[Home]

Summary:ASTERISK-09870: my asterisk comes down in flames randomly, it appears to be related to chanspy
Reporter:Rene Mendoza (renemendoza)Labels:
Date Opened:2007-07-12 16:24:44Date Closed:2011-06-07 14:01:02
Priority:CriticalRegression?No
Status:Closed/CompleteComponents:Applications/app_chanspy
Versions:Frequency of
Occurrence
Related
Issues:
Environment:Attachments:( 0) ast_backtrace_1.txt
( 1) backtrace.txt
( 2) backtrace2.txt
( 3) backtrace3.txt
( 4) backtrace4.txt
( 5) backtrace4-a.txt
( 6) bt-bt_full-thread_apply_all_bt_2.txt
( 7) bt-bt_full-thread_apply_all_bt.txt
Description:i have almost as much chan_spy calls as zap->sip calls i am doing no transcoding

Asterisk 1.4.7
Zaptel 1.4.3
PowerEdge 2950 2 3Ghz dual core Xeon processors
8 Gigabits RAM


i have around 14 calls and 6 out of them might be chan_spy calls
doing very light recording
using queues and local channels

asterisk crashes randomly
sometimes stays up for days sometimes it crashes more than once a day

****** ADDITIONAL INFORMATION ******

backtrace posted
Comments:By: Mark Michelson (mmichelson) 2007-07-13 10:24:22

Seems that spyee->name is null. Can you provide a bt full? This would help to confirm it.
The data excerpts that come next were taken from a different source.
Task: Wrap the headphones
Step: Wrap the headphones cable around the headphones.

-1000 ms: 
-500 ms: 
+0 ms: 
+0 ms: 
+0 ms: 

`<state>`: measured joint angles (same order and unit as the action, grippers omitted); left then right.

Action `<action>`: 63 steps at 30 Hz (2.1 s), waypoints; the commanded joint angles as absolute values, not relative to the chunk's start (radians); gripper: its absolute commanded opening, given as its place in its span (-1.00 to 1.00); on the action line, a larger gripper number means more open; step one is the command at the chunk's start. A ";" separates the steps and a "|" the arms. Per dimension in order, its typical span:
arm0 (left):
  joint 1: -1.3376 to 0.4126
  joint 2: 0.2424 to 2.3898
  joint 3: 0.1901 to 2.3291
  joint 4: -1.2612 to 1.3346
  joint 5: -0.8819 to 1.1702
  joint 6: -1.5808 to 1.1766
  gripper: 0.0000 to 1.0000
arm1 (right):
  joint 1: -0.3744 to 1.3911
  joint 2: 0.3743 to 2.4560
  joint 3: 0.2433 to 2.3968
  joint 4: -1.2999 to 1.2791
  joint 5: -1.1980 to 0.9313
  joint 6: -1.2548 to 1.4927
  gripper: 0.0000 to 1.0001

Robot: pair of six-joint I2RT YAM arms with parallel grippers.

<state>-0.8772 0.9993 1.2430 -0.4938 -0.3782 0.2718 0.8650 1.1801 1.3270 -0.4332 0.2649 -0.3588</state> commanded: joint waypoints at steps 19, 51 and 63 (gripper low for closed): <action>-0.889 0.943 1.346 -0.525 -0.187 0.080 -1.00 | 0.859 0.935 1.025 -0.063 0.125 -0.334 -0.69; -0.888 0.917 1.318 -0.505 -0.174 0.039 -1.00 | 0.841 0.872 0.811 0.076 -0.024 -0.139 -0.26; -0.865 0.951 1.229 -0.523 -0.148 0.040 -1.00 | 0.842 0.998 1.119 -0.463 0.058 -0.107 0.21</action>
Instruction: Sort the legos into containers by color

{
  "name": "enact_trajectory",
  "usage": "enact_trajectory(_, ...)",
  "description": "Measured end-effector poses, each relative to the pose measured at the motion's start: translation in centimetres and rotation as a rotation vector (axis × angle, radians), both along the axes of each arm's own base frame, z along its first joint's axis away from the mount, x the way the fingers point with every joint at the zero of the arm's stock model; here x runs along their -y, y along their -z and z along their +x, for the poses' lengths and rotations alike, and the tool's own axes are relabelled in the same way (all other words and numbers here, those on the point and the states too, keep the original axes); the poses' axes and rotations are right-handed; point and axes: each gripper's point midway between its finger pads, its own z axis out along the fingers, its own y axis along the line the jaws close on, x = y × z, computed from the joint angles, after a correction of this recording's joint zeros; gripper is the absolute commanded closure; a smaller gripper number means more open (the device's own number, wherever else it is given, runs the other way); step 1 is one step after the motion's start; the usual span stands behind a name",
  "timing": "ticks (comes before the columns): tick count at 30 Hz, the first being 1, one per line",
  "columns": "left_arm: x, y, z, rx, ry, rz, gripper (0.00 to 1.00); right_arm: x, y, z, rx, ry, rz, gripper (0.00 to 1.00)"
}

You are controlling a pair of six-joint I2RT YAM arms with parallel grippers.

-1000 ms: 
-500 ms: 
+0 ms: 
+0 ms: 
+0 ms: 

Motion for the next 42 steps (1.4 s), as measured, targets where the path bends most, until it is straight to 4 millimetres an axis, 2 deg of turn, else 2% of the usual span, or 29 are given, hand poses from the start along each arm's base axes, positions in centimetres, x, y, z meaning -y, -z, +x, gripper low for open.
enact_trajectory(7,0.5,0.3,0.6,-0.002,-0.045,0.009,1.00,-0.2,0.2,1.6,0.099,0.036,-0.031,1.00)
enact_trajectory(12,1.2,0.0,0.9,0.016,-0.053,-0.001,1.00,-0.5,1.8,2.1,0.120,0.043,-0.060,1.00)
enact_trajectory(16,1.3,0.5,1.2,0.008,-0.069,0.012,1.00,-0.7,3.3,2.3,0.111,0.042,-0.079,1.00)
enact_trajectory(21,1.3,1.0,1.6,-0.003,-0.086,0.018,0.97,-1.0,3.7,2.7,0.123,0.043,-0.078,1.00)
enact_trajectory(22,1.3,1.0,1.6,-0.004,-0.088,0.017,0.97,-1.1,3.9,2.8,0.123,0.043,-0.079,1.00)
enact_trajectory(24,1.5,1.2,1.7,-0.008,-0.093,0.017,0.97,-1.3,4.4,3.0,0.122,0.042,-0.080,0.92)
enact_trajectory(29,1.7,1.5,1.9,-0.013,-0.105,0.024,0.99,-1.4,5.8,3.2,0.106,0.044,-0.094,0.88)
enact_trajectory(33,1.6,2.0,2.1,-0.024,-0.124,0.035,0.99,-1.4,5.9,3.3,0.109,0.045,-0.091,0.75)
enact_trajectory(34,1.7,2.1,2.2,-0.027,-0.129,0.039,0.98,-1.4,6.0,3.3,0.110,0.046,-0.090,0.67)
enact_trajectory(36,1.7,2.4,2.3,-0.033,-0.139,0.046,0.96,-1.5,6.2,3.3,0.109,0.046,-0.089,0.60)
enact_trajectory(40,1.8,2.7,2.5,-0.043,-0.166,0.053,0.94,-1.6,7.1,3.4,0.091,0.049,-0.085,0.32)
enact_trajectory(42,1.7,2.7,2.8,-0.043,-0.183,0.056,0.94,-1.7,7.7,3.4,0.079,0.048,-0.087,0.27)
By: Rene Mendoza (renemendoza) 2007-07-13 11:20:39

waiting for a crash to happen  i have upgraded to 1.4.7.1 and was able to compile with dont-optimize so i expect to post a new bt and bt full shortly

thanks

By: Joshua C. Colp (jcolp) 2007-07-16 07:40:31

It would also be nifty to know how Chanspy is used and what options.
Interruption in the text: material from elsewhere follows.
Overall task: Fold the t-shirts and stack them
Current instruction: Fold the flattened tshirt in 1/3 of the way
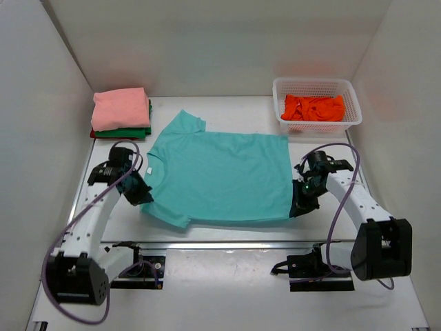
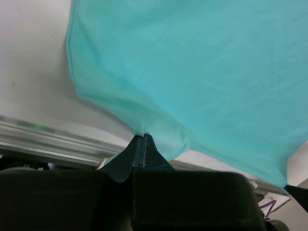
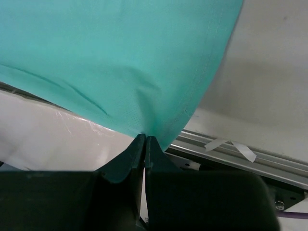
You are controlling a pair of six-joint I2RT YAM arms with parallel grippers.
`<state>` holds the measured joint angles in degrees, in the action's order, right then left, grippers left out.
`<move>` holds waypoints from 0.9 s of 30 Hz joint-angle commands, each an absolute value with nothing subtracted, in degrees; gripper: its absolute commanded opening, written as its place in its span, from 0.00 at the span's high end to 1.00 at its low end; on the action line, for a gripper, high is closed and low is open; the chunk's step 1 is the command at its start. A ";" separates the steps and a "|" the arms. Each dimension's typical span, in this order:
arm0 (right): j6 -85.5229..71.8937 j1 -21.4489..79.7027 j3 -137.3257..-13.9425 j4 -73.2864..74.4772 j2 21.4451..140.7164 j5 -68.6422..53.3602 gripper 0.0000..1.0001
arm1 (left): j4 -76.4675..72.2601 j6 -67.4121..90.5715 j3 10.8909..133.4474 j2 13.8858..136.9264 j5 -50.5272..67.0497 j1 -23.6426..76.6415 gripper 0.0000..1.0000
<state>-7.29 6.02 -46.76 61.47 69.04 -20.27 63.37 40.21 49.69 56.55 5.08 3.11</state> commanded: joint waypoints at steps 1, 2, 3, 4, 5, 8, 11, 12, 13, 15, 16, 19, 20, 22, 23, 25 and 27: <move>-6.59 4.75 -50.79 57.93 72.50 -20.04 1.00 | 55.12 39.82 54.31 63.51 4.22 2.55 1.00; -6.85 4.49 -51.76 56.53 74.08 -19.26 1.00 | 54.67 38.86 55.97 66.33 4.39 2.37 1.00; -6.42 4.22 -52.55 55.56 75.57 -19.34 1.00 | 53.80 38.41 57.81 67.49 3.61 1.85 1.00; -6.68 3.96 -53.52 54.85 76.19 -19.34 1.00 | 53.01 37.97 58.79 70.28 3.60 1.32 1.00; -6.68 3.61 -55.00 54.15 77.25 -18.90 1.00 | 52.65 37.53 60.54 72.84 3.43 1.06 1.00; -7.12 1.68 -56.94 51.42 79.97 -18.81 1.00 | 50.89 37.26 65.91 78.99 3.43 0.35 1.00; -7.56 0.27 -59.05 49.40 81.82 -18.46 1.00 | 50.01 37.00 70.92 85.05 3.43 0.62 1.00; -7.47 0.09 -59.32 48.26 82.78 -18.20 1.00 | 49.84 37.09 72.67 87.08 3.60 0.88 1.00; -7.64 0.09 -59.76 47.47 83.31 -17.93 1.00 | 49.83 36.92 74.25 88.14 3.78 0.97 1.00; -7.91 0.09 -59.77 44.31 84.11 -17.75 1.00 | 49.57 37.09 76.37 90.52 4.04 0.88 1.00; -7.74 -1.22 -59.77 43.51 84.63 -17.75 1.00 | 49.22 37.00 77.25 92.18 3.96 0.70 1.00; -8.09 -1.93 -60.29 39.73 87.45 -18.37 1.00 | 49.22 36.74 80.42 96.14 4.05 0.18 1.00; -8.26 -1.50 -60.55 39.03 88.41 -18.20 1.00 | 49.48 36.91 80.59 97.28 3.78 0.44 1.00; -8.26 -1.50 -60.99 38.24 89.64 -18.63 1.00 | 49.74 36.74 82.00 98.61 3.87 0.35 1.00; -7.83 -1.49 -61.43 37.80 90.52 -19.07 1.00 | 50.27 36.91 82.35 99.22 4.04 0.00 1.00; -8.09 -1.58 -62.40 37.62 92.37 -19.34 0.99 | 50.89 36.65 83.23 100.10 3.52 0.26 1.00; -7.74 -1.32 -63.27 37.09 93.60 -19.16 1.00 | 51.24 36.65 83.32 100.90 3.43 0.18 1.00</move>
By: Rene Mendoza (renemendoza) 2007-07-16 12:10:14

i am using it like this

exten => _*10XXXX,1,ChanSpy(SIP/${EXTEN:3}|b)

phones that are being spied on and phones that perform the spying both use the same codec... and so does the pstn line... damn asterisk i am waiting for it to crash, it only does it when nobody is looking. I SWEAR IT!!! j/k

By: Rene Mendoza (renemendoza) 2007-07-16 12:33:35

this is a fresh crash

By: Mark Michelson (mmichelson) 2007-07-16 16:01:48

Have you noticed any common circumstances surrounding the crashes? For instance, does it always happen at the beginning of a call or when a call hangs up? Does the phone doing the spying always call into a bridged call or does the phone doing the spying sometimes call Chanspy before a call is established between the phones being spied on? Are there any other circumstances that you notice always happen when the crash occurs?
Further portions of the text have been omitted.